Last week, Prince Charles launched an initiative to take the world into the future of farming, but the ideas behind it are routed well in the past. Alongside a Malaysian organization, Charles aims to look for long-forgotten grains, fruits, and vegetables to help solve the world food crisis.
Currently, the globe’s dependence on a small number of different crops to feed our ever-growing nations is causing a problem. As temperatures continue to rise around the world, farmers are finding it increasingly difficult to keep up with the demand for their crops.
Our farming systems are being enormously affected by the current climate crisis, however, simultaneously, the threat of global warming is being escalated every day thanks to the way we farm. Animal agriculture is thought to be one of the largest contributors of greenhouse gases into the atmosphere, so exploring new plant based options could be vital in saving the planet. On top of this, one-third of global cropland exists purely to produce animal feed for farmed animals.
Another major issue in farming today is a lack of agrobiodiversity. When we grow large quantities of one type of crop and ignore others, it opens up these crops to a vast number of diseases that could be spread quickly.
It’s predicted that there are 30,000 different species of plant available to humans to grow and consume, yet at the moment three of those species (wheat, maize, and rice) account for 50 percent of our plant based calories.
In a video announcing the initiative, Prince Charles stated that ‘We must move beyond the ‘business as usual’ approach of relying on monocultures of major, well-known crops, and invest in agricultural diversity.’

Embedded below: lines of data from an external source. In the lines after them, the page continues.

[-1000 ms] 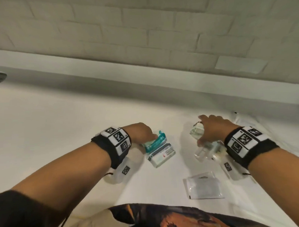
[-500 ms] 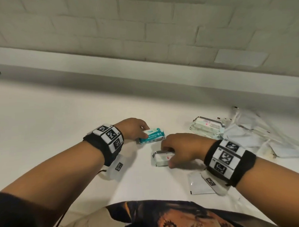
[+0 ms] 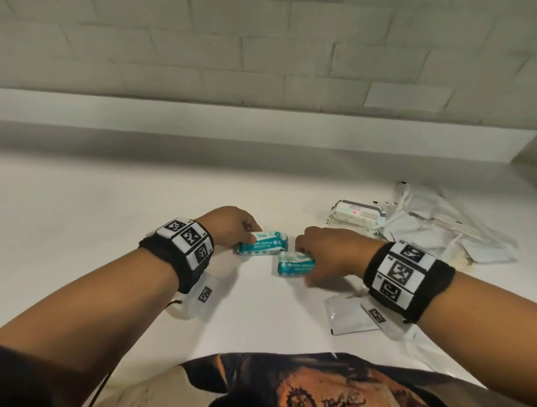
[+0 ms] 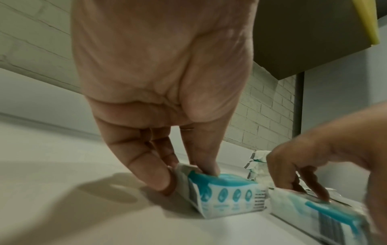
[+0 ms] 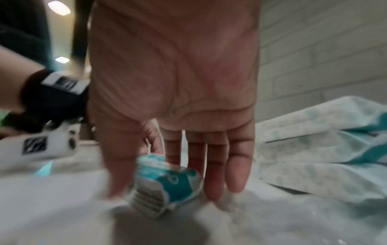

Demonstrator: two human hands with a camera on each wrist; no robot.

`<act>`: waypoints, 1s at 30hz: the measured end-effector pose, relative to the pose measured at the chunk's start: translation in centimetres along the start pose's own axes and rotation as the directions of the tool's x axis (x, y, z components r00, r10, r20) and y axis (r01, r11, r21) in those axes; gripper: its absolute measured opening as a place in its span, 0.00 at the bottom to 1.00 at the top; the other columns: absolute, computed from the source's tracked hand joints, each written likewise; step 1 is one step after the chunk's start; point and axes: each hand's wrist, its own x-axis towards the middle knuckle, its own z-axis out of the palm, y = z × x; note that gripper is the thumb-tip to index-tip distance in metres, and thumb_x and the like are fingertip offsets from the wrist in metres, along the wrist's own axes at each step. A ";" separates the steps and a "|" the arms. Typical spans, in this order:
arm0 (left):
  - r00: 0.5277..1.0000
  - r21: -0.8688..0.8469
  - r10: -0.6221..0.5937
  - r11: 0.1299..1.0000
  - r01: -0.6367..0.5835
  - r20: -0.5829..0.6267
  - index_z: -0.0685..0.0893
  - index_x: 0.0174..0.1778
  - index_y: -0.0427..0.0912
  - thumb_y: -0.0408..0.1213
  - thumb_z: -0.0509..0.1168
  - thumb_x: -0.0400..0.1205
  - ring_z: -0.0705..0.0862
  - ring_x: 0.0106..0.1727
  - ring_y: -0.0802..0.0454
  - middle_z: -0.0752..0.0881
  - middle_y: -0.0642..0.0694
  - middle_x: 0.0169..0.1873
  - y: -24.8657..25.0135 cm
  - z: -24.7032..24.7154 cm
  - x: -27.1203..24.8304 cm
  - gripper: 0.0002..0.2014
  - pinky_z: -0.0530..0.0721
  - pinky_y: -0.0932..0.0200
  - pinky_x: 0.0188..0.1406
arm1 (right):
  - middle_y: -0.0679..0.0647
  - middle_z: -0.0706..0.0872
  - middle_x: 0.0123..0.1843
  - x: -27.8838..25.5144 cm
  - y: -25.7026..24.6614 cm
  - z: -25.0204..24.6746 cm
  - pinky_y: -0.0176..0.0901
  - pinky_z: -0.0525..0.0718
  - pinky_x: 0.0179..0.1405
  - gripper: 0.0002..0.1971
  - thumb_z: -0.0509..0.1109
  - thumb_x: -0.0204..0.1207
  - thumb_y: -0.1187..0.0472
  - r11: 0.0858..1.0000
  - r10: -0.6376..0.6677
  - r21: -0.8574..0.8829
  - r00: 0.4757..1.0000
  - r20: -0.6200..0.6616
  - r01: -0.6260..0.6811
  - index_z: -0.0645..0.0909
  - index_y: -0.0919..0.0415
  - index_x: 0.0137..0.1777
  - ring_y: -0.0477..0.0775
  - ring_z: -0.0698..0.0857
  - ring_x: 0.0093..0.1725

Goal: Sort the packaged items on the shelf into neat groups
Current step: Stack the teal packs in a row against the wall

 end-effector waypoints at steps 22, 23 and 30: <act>0.995 0.179 0.103 0.979 -0.100 -0.004 0.64 0.78 0.58 0.42 0.75 0.73 0.73 0.72 0.50 0.69 0.52 0.74 2.5 1.6 -0.4 0.39 0.76 0.53 0.67 | 0.54 0.75 0.69 0.8 6.3 -3.9 0.53 0.75 0.65 0.37 0.78 0.66 0.43 0.935 0.328 -0.016 0.883 -0.335 -0.354 0.70 0.49 0.74 0.59 0.73 0.68; 0.995 0.178 0.103 0.979 -0.102 0.005 0.65 0.77 0.58 0.42 0.75 0.73 0.74 0.71 0.50 0.70 0.52 0.73 2.8 1.6 -0.2 0.38 0.76 0.53 0.67 | 0.54 0.75 0.68 0.8 6.9 -3.6 0.53 0.75 0.64 0.38 0.79 0.66 0.46 0.930 0.350 -0.015 0.896 -0.273 -0.368 0.69 0.49 0.75 0.59 0.73 0.67; 0.998 0.109 0.022 0.994 -0.014 -0.065 0.69 0.72 0.54 0.47 0.78 0.69 0.82 0.58 0.49 0.70 0.48 0.68 3.2 2.5 0.3 0.36 0.81 0.57 0.52 | 0.54 0.85 0.56 -0.1 7.1 -4.7 0.46 0.79 0.47 0.22 0.74 0.71 0.54 0.944 0.324 0.191 0.869 -0.375 -0.270 0.75 0.52 0.64 0.54 0.80 0.53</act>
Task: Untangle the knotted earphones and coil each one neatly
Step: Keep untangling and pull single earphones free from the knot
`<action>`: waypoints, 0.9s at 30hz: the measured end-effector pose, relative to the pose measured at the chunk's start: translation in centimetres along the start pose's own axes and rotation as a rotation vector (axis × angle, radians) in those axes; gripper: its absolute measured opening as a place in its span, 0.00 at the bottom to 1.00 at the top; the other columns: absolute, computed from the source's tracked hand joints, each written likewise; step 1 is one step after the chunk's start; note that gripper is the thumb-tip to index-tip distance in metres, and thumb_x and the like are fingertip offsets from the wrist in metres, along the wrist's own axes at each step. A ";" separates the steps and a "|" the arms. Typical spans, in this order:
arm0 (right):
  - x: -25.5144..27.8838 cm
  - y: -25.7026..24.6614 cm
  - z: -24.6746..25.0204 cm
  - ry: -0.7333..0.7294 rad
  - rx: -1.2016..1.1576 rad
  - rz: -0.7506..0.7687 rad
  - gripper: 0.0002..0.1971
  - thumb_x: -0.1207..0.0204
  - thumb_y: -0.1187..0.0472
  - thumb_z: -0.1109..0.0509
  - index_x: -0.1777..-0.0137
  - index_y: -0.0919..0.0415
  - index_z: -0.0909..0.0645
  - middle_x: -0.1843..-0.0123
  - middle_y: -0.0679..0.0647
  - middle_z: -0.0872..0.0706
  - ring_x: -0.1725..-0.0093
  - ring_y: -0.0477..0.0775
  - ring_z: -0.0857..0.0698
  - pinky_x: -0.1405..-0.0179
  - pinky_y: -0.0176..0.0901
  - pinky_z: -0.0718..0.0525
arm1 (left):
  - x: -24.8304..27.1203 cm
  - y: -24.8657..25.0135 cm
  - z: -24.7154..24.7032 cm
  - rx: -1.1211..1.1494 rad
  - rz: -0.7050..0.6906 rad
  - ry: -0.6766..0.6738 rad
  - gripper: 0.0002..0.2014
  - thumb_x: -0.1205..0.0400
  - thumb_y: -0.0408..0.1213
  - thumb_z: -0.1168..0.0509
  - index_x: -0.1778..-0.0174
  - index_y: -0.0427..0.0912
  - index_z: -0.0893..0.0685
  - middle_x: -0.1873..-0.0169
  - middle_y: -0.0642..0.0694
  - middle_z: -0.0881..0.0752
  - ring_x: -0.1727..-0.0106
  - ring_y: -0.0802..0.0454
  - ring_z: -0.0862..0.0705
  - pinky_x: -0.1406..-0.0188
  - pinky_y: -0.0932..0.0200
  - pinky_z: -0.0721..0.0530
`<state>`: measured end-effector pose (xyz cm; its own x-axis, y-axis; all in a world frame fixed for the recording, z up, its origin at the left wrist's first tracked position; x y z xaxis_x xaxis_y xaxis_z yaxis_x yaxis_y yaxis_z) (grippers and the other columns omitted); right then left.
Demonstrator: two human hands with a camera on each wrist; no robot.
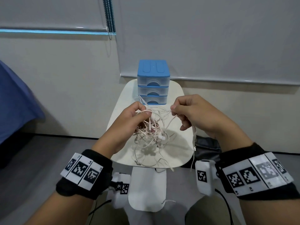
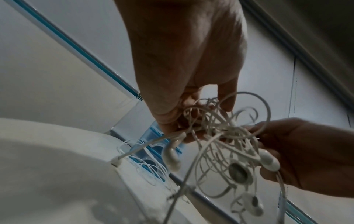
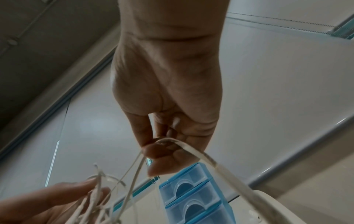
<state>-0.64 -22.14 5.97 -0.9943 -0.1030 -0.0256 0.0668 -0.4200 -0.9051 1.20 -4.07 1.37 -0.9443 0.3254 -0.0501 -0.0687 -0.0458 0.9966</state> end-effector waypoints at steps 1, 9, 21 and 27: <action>0.0 0.0 0.1 0.026 -0.014 0.004 0.12 0.15 0.64 0.32 0.62 0.63 0.19 0.68 0.57 0.25 0.75 0.50 0.26 0.68 0.47 0.14 | 0.1 0.2 -0.3 0.003 -0.003 -0.026 0.07 0.13 0.39 0.32 0.56 0.48 0.23 0.58 0.30 0.10 0.60 0.41 0.17 0.69 0.55 0.28; -0.3 -0.3 2.0 0.287 -0.179 0.033 0.12 0.11 0.58 0.39 0.58 0.54 0.23 0.56 0.51 0.13 0.56 0.52 0.13 0.61 0.49 0.15 | 0.8 -0.1 -0.7 -0.048 0.011 -0.122 0.10 0.17 0.33 0.26 0.44 0.42 0.19 0.58 0.38 0.10 0.60 0.51 0.14 0.55 0.59 0.17; 1.8 -2.0 6.4 0.697 -0.598 0.162 0.11 0.09 0.61 0.46 0.55 0.54 0.30 0.68 0.53 0.10 0.63 0.49 0.11 0.59 0.41 0.20 | 0.8 -0.6 0.6 -0.076 0.012 -0.114 0.12 0.21 0.24 0.25 0.42 0.36 0.11 0.57 0.46 0.12 0.57 0.55 0.14 0.55 0.65 0.14; 1.5 -2.1 5.6 0.609 -0.783 0.137 0.10 0.10 0.62 0.44 0.55 0.55 0.31 0.78 0.51 0.29 0.80 0.53 0.27 0.69 0.46 0.15 | 0.8 -0.4 0.2 -0.135 -0.033 -0.143 0.04 0.16 0.28 0.27 0.48 0.34 0.09 0.58 0.42 0.11 0.57 0.54 0.13 0.56 0.66 0.16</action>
<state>-1.83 -26.47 10.19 -0.8697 0.4650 -0.1657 0.3290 0.2958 -0.8968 0.52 -3.55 0.98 -0.8862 0.4590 -0.0631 -0.1504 -0.1561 0.9762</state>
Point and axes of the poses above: each hand's wrist, its own x-axis away from the middle knuckle, its own z-axis out of the back of the hand, y = z × x, the point moved 9 cm from there along -x, towards the middle knuckle
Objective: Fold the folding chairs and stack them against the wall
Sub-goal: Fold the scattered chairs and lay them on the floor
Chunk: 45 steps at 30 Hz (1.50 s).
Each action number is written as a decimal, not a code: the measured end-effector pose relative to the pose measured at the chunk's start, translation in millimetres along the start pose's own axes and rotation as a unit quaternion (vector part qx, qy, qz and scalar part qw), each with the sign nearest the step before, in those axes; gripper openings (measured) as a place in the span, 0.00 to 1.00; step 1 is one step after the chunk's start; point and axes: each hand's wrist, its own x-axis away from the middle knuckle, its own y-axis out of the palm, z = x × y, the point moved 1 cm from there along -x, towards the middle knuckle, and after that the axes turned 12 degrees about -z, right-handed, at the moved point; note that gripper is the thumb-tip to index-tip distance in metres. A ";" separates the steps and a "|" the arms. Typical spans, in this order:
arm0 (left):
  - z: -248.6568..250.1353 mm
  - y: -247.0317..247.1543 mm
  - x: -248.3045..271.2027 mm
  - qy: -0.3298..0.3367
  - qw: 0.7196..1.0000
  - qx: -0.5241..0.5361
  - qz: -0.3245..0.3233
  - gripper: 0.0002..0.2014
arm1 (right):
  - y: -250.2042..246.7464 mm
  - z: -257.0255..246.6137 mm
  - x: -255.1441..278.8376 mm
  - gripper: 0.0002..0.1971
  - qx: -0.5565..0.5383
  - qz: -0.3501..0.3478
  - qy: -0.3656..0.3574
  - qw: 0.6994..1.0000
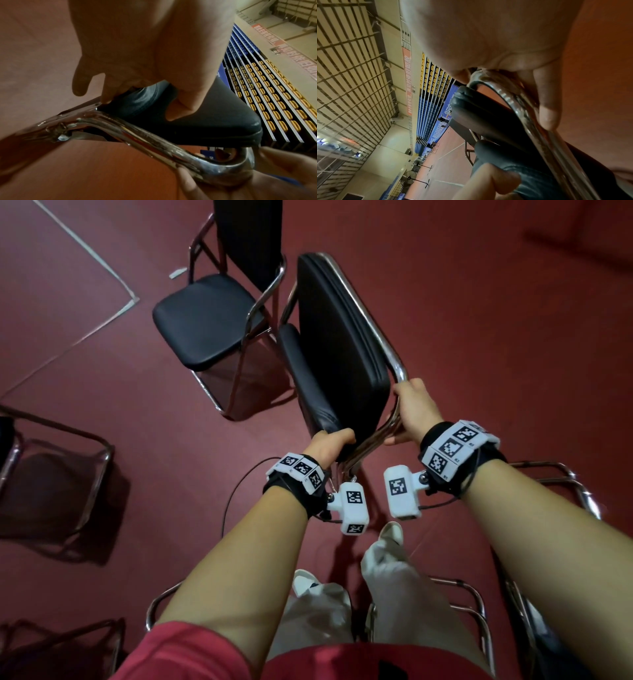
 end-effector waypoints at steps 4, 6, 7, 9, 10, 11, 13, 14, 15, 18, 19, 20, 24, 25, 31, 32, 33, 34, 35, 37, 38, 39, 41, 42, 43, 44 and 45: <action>7.0 9.4 -1.8 0.006 1.000 -0.015 -0.017 0.21 | -9.1 1.7 5.8 0.37 0.040 0.007 -0.008 0.999; 10.4 12.4 -1.2 0.008 0.999 -0.025 -0.030 0.17 | -12.8 4.4 4.5 0.42 0.060 0.020 -0.007 0.998; 10.8 12.6 -1.8 0.007 0.999 -0.030 -0.034 0.14 | -14.6 4.9 3.4 0.41 0.066 0.027 -0.001 0.997; 9.3 12.2 -7.1 0.005 0.998 -0.029 -0.050 0.11 | -18.5 4.9 1.3 0.38 0.065 0.031 0.015 0.997; 9.3 11.7 -7.7 0.006 0.998 -0.025 -0.058 0.11 | -19.3 5.1 -0.2 0.37 0.063 0.029 0.024 0.997; 9.5 11.4 -8.2 0.008 0.998 -0.025 -0.061 0.12 | -20.1 5.6 -0.6 0.37 0.061 0.028 0.030 0.997; 8.2 8.5 -9.3 -0.003 0.998 -0.026 -0.062 0.15 | -18.0 4.8 -1.9 0.39 0.056 0.030 0.036 0.997; 7.9 5.6 -8.8 -0.006 0.998 -0.016 -0.057 0.16 | -15.7 3.6 -2.8 0.41 0.051 0.032 0.043 0.997; 7.8 2.3 -7.4 -0.011 0.999 0.003 -0.046 0.15 | -13.1 2.4 -3.7 0.43 0.042 0.032 0.050 0.997; 8.8 -10.6 2.1 -0.053 0.995 0.075 -0.041 0.11 | -6.5 0.0 -4.3 0.46 0.005 0.028 0.074 0.997; 10.1 -15.1 8.6 -0.069 0.993 0.092 -0.039 0.11 | -4.2 -1.2 -3.7 0.47 -0.013 0.027 0.083 0.996; 8.6 -18.9 12.2 -0.081 0.990 0.108 -0.042 0.13 | -1.4 -1.5 -2.7 0.47 -0.032 0.025 0.094 0.995; 2.8 -21.2 22.2 -0.134 0.974 0.157 -0.094 0.35 | 11.6 -5.7 1.6 0.44 -0.077 0.010 0.111 0.991; 1.7 -19.6 23.9 -0.146 0.966 0.177 -0.121 0.38 | 14.4 -6.6 2.9 0.44 -0.082 -0.008 0.113 0.990; 9.8 -21.1 51.0 -0.116 0.940 0.267 -0.176 0.36 | 20.9 -9.6 8.4 0.35 -0.051 -0.120 0.139 0.982; 8.0 -23.9 48.5 -0.116 0.932 0.291 -0.184 0.40 | 20.7 -9.9 8.8 0.37 -0.041 -0.130 0.144 0.980; 6.8 -27.0 46.6 -0.118 0.926 0.306 -0.188 0.42 | 20.6 -10.7 9.2 0.38 -0.032 -0.147 0.146 0.978; 6.8 -30.4 46.1 -0.121 0.923 0.311 -0.189 0.43 | 20.9 -11.9 9.8 0.36 -0.026 -0.165 0.152 0.974; 7.4 -32.6 45.9 -0.121 0.920 0.319 -0.195 0.42 | 21.1 -12.4 11.3 0.33 -0.030 -0.183 0.158 0.970; 12.8 -33.0 49.6 -0.110 0.906 0.348 -0.213 0.39 | 24.2 -16.2 16.6 0.26 -0.041 -0.224 0.174 0.958; 13.0 -33.8 49.1 -0.110 0.901 0.363 -0.211 0.37 | 27.4 -18.0 18.7 0.26 -0.037 -0.241 0.180 0.953; 12.7 -36.0 48.9 -0.102 0.901 0.370 -0.204 0.35 | 31.7 -19.8 19.7 0.27 -0.023 -0.255 0.184 0.949; 12.1 -43.3 51.3 -0.087 0.899 0.387 -0.186 0.29 | 43.4 -20.7 19.5 0.29 0.014 -0.272 0.189 0.943; 11.7 -48.7 51.4 -0.081 0.902 0.389 -0.168 0.27 | 48.9 -21.0 19.7 0.28 0.030 -0.271 0.187 0.944; 10.4 -54.8 51.5 -0.077 0.904 0.389 -0.158 0.26 | 53.4 -22.1 20.2 0.27 0.044 -0.262 0.176 0.948; 10.4 -61.6 54.0 -0.071 0.910 0.382 -0.144 0.25 | 56.6 -24.9 19.7 0.24 0.057 -0.251 0.158 0.953; 10.3 -69.0 55.7 -0.060 0.916 0.376 -0.124 0.23 | 57.9 -29.4 20.0 0.20 0.072 -0.233 0.134 0.961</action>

Alongside environmental concerns, Prince Charles also hopes to encourage people to eat more of these vegan foods to help feed our burgeoning population. By 2050, it’s predicted the world’s population will be just short of 10 billion. Eating grains, fruits, and vegetables directly as opposed to using them for animal feed is a much more efficient way of using crops. In fact, calculations suggest that there are enough plant based calories grown every year to feed the entire world’s population an adequate diet.
Charles and the Malaysian organization Crops For the Future are hoping to bring back foods such as pigweed (otherwise known as amaranth), an ancient grain the Aztecs used to eat and dragon beans.